* Exercise brief:
Return copies of the lines below that mention "wrist".

★ ★ ★

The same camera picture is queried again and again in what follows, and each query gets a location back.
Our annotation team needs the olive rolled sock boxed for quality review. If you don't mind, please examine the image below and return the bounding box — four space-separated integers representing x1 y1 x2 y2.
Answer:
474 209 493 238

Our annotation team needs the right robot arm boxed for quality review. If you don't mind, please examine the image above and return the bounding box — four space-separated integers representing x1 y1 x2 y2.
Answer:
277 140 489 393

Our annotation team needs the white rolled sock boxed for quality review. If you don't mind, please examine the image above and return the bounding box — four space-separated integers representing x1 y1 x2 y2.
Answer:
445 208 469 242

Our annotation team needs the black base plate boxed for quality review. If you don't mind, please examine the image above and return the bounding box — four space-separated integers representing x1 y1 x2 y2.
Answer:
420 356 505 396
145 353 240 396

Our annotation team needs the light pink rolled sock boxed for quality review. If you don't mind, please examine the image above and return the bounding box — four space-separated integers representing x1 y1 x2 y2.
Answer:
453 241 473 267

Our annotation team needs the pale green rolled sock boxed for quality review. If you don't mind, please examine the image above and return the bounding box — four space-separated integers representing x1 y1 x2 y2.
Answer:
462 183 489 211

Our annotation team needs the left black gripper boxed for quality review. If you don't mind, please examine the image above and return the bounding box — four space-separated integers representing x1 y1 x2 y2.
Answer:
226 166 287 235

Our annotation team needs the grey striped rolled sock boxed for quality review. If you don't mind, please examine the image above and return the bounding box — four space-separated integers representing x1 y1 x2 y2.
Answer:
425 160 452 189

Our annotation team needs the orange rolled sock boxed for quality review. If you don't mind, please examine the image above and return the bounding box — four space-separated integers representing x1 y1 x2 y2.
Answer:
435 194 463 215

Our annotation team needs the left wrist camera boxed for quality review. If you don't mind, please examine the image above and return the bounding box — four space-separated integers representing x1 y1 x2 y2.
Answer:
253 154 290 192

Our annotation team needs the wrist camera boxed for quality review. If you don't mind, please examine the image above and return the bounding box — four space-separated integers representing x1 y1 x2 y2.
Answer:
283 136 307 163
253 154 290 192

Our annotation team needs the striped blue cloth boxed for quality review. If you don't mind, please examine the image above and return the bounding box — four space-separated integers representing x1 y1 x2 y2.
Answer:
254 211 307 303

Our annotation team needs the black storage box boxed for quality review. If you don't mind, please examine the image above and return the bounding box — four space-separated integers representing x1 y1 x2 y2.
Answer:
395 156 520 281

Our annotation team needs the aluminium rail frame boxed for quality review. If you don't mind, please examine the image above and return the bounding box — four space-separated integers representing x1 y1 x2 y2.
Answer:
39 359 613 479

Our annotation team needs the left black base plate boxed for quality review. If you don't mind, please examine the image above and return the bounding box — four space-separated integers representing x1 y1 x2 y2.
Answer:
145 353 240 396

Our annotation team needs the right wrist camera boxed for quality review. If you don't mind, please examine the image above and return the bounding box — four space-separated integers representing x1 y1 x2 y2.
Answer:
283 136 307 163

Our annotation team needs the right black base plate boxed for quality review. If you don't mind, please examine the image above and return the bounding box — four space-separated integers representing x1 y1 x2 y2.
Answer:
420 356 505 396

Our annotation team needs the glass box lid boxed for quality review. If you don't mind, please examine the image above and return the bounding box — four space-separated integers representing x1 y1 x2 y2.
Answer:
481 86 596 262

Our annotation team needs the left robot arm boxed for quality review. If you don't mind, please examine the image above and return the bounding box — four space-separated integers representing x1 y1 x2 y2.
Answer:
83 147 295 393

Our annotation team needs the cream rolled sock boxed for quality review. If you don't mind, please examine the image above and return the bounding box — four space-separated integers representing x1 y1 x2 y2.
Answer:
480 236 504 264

★ ★ ★

* Written answer:
Our annotation team needs the left wrist camera boxed for quality review. If you don't mind, please examine the image above and return the bounding box — four space-separated integers representing x1 y1 x2 y2.
Our annotation team needs the wrist camera boxed for quality review. If you don't mind, please examine the image above and return the bounding box — four space-separated integers representing x1 y1 x2 y2.
Our annotation team needs the right wrist camera boxed for quality review. If you don't mind, please examine the image above and return the bounding box — four space-separated integers representing x1 y1 x2 y2.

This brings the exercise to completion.